Novas recomendações do Plano BEPS da OCDE devem impactar o planejamento tributário das organizações
Mariana Barbosa Araújo Resende
Brechas no sistema tributário internacional que beneficiam imotivadamente grupos econômicos e multinacionais ao permitir a não tributação são preocupações constantes da agenda internacional. A iniciativa de maior impacto sobre o tema é o Plano de Ação sobre Erosão da Base Tributária e Transferência de Lucros (em inglês, Base Erosion and Profit Shifting Action Plan, “BEPS”).

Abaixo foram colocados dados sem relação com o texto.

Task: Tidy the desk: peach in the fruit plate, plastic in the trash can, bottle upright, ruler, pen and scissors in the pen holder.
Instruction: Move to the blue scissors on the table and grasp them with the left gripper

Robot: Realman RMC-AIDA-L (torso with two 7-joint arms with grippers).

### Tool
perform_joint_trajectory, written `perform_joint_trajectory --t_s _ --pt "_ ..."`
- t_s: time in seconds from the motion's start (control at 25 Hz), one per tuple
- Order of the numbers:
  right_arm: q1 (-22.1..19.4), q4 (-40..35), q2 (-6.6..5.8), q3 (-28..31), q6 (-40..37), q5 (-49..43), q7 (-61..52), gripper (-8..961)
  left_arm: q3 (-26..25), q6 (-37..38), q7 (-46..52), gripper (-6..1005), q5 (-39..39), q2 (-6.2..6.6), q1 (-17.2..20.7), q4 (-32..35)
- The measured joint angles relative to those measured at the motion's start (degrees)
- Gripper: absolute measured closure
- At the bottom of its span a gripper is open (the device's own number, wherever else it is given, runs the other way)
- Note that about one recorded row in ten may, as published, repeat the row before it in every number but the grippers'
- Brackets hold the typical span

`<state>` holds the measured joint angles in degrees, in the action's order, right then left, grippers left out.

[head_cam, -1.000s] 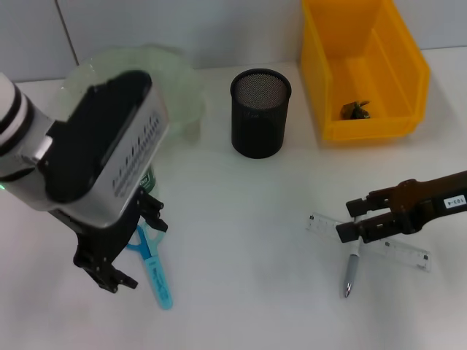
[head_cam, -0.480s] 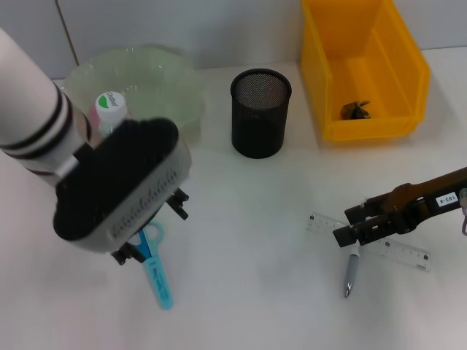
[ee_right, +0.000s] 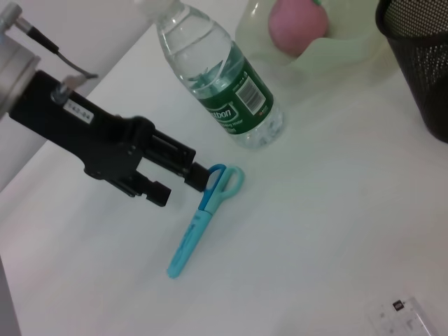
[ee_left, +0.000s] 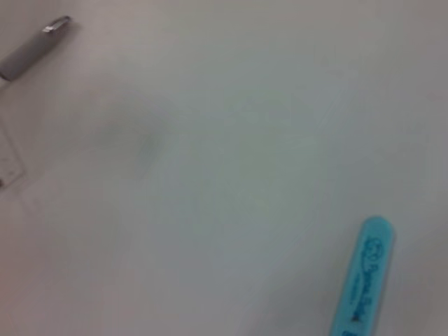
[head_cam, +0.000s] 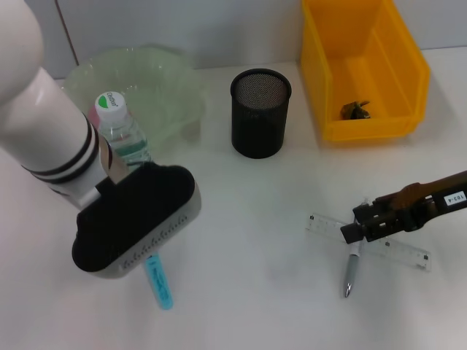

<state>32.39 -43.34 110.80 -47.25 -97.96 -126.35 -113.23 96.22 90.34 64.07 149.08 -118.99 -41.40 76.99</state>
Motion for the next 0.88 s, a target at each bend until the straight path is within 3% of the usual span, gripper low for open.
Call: perform_joint_trajectory --t_s 0.2,0.88 --pt "-0.6 0.1 -0.09 0.2 0.4 -0.1 0.1 189 3.1 -1.6 -1.0 174 1.9 -0.1 -0.2 -2.7" --pt "-0.7 0.3 0.16 -0.3 1.2 -0.1 1.3 193 6.6 -2.0 -2.5 185 0.8 -0.11 0.1 -4.3"
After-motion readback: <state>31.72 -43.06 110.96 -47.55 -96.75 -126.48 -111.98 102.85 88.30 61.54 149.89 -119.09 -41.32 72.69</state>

Lançado em 2013 pela Organização para a Cooperação e Desenvolvimento Econômico (OCDE) com o apoio do G-20, o Plano BEPS teve seu pacote final de medidas recentemente apresentado.

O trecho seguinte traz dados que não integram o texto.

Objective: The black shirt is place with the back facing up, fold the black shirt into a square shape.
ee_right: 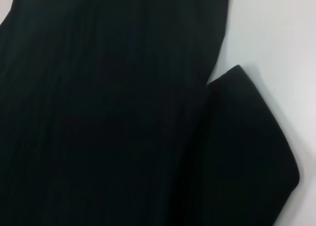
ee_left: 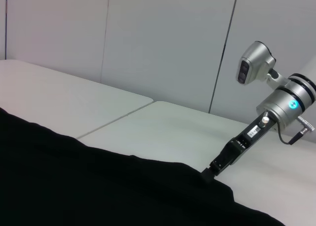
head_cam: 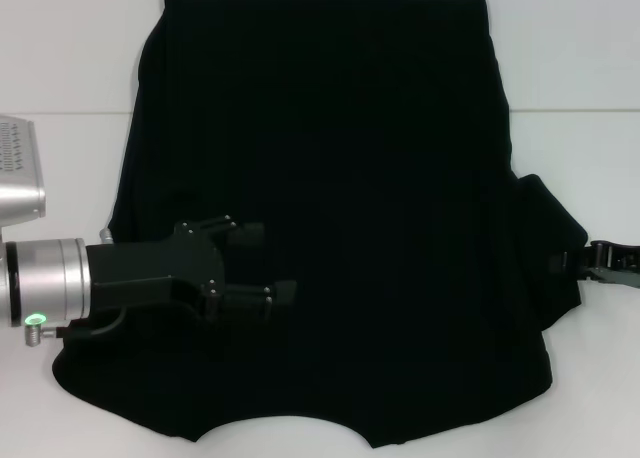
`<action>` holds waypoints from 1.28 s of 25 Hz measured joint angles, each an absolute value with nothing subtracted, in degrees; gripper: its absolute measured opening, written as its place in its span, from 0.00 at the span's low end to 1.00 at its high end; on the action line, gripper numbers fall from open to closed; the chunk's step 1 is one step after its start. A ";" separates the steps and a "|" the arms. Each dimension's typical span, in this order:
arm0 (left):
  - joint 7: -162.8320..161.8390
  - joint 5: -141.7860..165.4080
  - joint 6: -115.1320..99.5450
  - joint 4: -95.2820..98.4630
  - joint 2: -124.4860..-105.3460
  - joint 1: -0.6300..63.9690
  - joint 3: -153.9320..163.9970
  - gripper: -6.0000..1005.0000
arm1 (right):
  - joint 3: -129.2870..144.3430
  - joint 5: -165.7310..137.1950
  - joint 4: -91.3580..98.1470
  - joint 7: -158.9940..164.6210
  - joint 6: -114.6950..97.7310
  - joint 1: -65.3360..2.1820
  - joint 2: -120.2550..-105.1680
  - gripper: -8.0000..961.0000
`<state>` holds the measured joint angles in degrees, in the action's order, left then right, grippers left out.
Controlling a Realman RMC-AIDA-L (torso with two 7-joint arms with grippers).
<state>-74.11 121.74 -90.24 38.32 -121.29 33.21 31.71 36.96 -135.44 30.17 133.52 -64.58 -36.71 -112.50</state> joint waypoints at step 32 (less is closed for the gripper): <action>-74.53 121.19 -90.76 38.32 -121.63 33.27 31.64 0.94 | 24.85 -128.13 30.59 119.54 -63.44 -31.68 -113.08 0.02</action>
<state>-74.53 121.19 -90.76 38.32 -121.63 33.27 31.64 24.85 -128.13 30.59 119.54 -63.44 -31.68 -113.08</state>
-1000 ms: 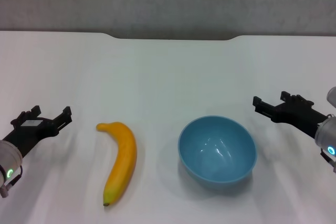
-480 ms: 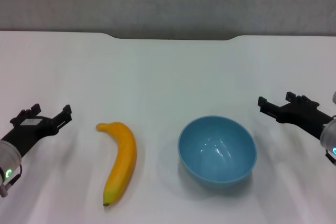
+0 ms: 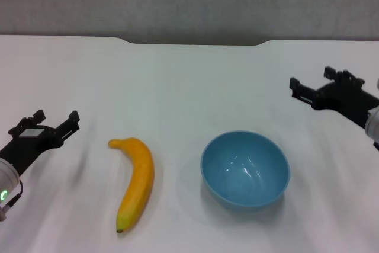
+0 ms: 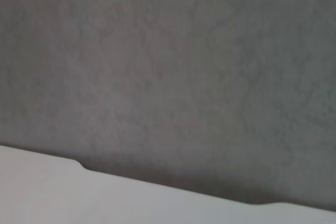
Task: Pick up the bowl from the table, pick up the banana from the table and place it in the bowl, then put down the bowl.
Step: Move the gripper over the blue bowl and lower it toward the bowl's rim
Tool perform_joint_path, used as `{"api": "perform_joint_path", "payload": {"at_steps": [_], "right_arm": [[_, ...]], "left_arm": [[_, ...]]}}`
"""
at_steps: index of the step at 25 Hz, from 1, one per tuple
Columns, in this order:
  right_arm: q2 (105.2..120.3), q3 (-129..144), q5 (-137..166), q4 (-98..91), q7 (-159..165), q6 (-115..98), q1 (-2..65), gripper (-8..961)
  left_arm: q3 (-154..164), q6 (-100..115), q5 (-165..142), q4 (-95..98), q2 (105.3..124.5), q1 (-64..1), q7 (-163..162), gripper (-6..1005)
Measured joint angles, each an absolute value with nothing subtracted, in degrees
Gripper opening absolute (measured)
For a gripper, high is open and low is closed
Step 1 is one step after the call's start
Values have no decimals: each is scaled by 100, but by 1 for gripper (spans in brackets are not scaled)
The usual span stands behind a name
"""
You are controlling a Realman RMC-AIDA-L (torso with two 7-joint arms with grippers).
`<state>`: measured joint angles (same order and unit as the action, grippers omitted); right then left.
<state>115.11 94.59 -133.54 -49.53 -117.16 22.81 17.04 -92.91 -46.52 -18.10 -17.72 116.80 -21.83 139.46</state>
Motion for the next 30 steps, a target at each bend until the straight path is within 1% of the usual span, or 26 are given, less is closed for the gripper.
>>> {"api": "perform_joint_path", "payload": {"at_steps": [3,7,10,15,22,24,27,30], "right_arm": [[11484,9460,-11849,-5551,-10100,2132,1585,902],[11455,9196,-9609,-5916,-7861,2504,1725,902],[11458,8854,-8040,-5981,-6290,3130,2019,902],[11471,8420,-5926,-5991,-4437,4403,2740,901],[11460,7891,-5102,-5814,-3340,5776,3448,900],[11418,7517,-5078,-5537,-3268,6255,3728,899],[11300,7038,-4959,-4977,-3314,6877,4151,899],[11269,6950,-4555,-4844,-3181,7085,4267,898]], "left_arm": [[-9282,-4643,-1811,-1740,11680,-2181,13946,891],[-9281,-4623,-1804,-1765,11680,-2140,13946,891],[-9280,-4596,-1802,-1772,11678,-2150,13943,891],[-9281,-4590,-1784,-1777,11684,-2152,13941,892],[-9281,-4600,-1792,-1777,11695,-2171,13933,892],[-9281,-4607,-1794,-1778,11696,-2181,13930,892],[-9281,-4621,-1795,-1777,11697,-2192,13930,892],[-9281,-4632,-1800,-1777,11699,-2221,13930,892]]}}
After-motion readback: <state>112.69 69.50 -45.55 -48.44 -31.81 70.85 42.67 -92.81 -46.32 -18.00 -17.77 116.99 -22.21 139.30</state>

A iniciativa busca mitigar a erosão da base fiscal dos países e o desvio de lucros para jurisdições de baixa tributação. O Plano BEPS é subdividido em quinze ações que visam combater diretamente o planejamento tributário agressivo e práticas tributárias prejudiciais, como o treaty shopping. Impedir a utilização abusiva dos referidos benefícios, neutralizar os efeitos da manipulação de arranjos decorrentes de esquemas alicerçados em entidades híbridas ou com dupla residência e apresentar recomendações sobre o desenho de normas de transparência fiscal internacional são exemplos de algumas das ações do Plano de Ação BEPS (1).

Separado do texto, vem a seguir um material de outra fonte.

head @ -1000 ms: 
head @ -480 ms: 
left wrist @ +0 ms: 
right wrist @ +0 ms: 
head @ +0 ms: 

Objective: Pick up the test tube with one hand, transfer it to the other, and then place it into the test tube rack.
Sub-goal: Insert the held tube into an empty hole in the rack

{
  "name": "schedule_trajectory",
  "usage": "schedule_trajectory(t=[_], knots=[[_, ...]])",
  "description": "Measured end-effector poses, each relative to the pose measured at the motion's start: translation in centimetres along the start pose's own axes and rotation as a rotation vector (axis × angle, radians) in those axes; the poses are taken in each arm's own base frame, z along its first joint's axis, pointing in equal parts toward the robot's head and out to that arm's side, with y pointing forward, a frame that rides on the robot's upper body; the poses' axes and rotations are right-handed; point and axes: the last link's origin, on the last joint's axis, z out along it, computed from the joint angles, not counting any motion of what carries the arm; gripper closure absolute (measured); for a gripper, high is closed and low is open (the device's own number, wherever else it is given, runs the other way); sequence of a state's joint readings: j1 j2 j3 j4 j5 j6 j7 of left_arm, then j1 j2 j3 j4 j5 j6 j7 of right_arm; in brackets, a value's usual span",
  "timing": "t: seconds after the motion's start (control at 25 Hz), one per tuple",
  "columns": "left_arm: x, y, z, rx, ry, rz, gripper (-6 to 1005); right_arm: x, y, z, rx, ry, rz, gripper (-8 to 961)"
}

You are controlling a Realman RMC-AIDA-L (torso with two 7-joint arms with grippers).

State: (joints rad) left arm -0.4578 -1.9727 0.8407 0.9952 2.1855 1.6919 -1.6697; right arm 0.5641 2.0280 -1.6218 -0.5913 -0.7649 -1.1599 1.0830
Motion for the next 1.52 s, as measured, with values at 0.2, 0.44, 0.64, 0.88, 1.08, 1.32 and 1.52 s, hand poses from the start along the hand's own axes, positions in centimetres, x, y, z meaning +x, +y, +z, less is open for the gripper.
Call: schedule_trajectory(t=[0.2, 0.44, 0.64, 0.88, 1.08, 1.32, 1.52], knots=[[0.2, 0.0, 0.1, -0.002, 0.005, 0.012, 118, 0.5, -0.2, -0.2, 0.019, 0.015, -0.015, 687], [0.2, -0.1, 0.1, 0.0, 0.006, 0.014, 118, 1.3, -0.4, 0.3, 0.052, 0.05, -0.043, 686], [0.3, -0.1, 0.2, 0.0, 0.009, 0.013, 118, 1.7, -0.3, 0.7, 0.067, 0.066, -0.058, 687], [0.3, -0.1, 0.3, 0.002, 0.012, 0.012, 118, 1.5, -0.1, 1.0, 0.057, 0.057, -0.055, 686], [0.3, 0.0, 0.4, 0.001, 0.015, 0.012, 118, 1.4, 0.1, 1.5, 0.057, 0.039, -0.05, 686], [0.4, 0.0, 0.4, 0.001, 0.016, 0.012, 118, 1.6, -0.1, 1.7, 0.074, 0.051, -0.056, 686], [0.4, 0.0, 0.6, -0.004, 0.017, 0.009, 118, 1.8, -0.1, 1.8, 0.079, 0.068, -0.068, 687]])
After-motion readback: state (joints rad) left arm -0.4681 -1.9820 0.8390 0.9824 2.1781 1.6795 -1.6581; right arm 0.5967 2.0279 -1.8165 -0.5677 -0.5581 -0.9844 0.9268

Em 5 de outubro de 2015, a OCDE deu passo adiante em relação ao Plano. Na data, foi apresentado o pacote final de medidas, que consiste em alternativas para suprir lacunas normativas internacionais e harmonizar discrepâncias normativas e fiscais entre os países, o que atualmente permite, por exemplo, que organizações transfiram artificialmente lucros a países com tributação baixa ou inexistente.
Outra situação alvo do Plano BEPS decorrente de atuais lacunas normativas é a ausência de recolhimento em compras online. Neste caso, para se evitar a denominada “dupla não tributação”, a OCDE propõe que o VAT (2) seja recolhido sempre no país de residência do comprador, independentemente do local em que o site é hospedado, por exemplo. Já para se coibir a prática de treaty shopping, propõe-se que os países adotem requisitos mínimos para que somente seus residentes efetivos se privilegiem de acordos bilaterais, que devem se limitar exclusivamente à não bitributação.
Outra proposta é a exigência de declaração pelas empresas multinacionais da situação geográfica de suas receitas, número de funcionários e ativos em cada país onde têm operações, bem como dos impostos recolhidos, de maneira que os fiscos possam cruzar tais informações e ter uma visão global da atuação das multinacionais.
Cabe ressaltar que as medidas do pacote final do Plano de Ação BEPS não são vinculantes, inexistindo punições aos Estados que não as adotarem, sendo, assim, consideradas como soft law. Contudo, espera-se que em 2016 seja elaborada uma convenção para adesão dos Estados interessados (3). Considerando-se o forte apoio e interesse políticos já demonstrados pelo G-20, bem como a participação de mais de 80 países no Plano de Ação BEPS, incluindo o Brasil (4), a expectativa é que a referida convenção tenha ampla adesão e impacte futuramente diversas economias.
A relevância do tema se torna ainda mais evidente a partir de dados publicados pela OCDE, segundo os quais as práticas alvo do Plano de Ação BEPS representam consideráveis perdas anuais que variam entre US$100 e US$240 bilhões, o que equivale a 4-10% da arrecadação global do imposto de renda das corporações (5), montante relevante para os fiscos, especialmente na atual conjuntura de crise econômica.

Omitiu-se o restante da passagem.